TASK TO CARRY OUT: In the data below, find each line that contains the word "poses" and copy it.

(GIVEN DATA)

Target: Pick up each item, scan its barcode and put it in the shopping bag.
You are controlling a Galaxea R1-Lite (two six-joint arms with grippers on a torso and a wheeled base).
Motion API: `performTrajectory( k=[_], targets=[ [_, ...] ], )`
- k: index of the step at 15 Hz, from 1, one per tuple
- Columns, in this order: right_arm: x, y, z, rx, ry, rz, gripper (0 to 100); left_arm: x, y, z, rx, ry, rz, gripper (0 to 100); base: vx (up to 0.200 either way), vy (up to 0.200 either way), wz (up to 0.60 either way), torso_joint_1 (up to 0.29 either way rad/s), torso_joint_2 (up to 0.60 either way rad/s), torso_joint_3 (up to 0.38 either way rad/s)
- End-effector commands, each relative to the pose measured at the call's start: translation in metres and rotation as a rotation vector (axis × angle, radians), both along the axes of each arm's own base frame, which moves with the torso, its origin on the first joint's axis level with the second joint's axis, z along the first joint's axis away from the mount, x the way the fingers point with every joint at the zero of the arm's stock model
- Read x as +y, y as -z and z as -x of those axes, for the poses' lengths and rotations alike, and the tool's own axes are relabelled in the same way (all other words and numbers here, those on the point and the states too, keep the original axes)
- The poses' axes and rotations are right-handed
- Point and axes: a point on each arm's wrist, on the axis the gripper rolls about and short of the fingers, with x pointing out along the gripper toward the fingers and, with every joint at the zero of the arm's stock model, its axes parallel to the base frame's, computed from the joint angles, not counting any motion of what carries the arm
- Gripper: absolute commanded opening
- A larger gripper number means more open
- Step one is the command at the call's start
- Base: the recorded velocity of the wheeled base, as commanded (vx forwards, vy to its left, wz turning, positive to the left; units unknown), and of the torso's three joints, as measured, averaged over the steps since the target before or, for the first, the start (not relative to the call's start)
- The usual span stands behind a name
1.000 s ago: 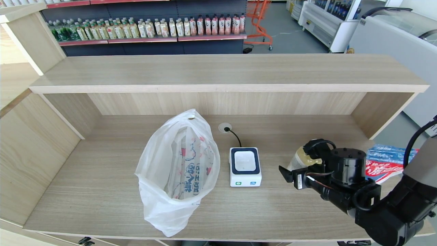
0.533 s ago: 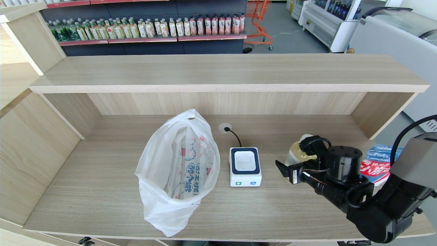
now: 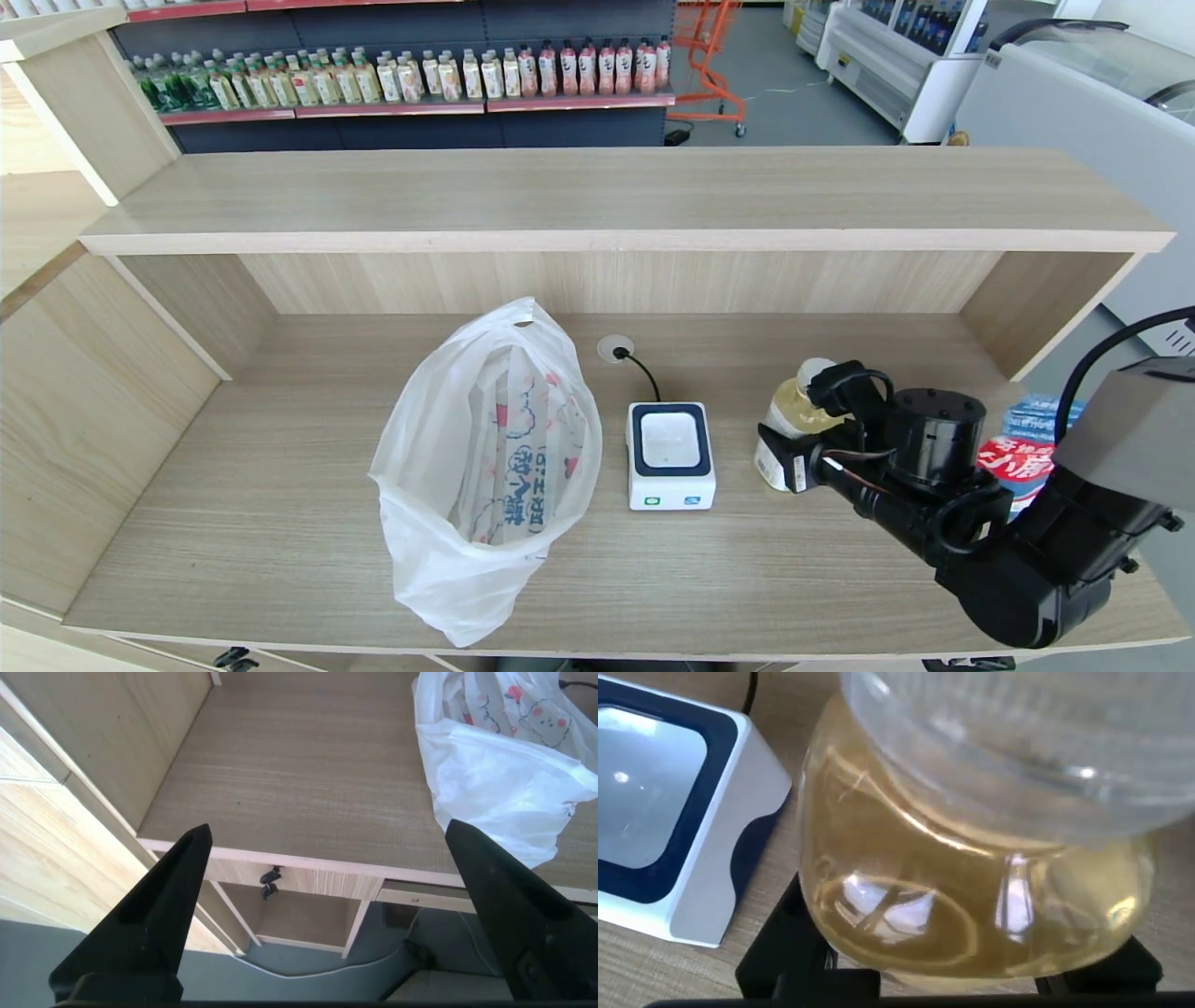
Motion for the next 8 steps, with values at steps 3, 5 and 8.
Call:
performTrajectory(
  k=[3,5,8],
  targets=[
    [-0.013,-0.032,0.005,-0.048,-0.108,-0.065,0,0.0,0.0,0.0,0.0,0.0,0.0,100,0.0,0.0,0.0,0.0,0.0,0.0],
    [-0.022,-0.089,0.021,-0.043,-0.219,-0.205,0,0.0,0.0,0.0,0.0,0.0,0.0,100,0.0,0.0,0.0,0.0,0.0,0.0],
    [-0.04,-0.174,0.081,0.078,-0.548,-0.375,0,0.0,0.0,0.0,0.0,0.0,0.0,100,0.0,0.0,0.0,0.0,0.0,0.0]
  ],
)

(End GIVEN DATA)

ANSWER TO THE PROBLEM:
- Read x as +y, y as -z and z as -x of those axes, for the poses' lengths and rotations alike, and the tool's own axes are relabelled in the same way (all other words and numbers here, those on the point and the states too, keep the original axes)
- The poses' axes and rotations are right-handed

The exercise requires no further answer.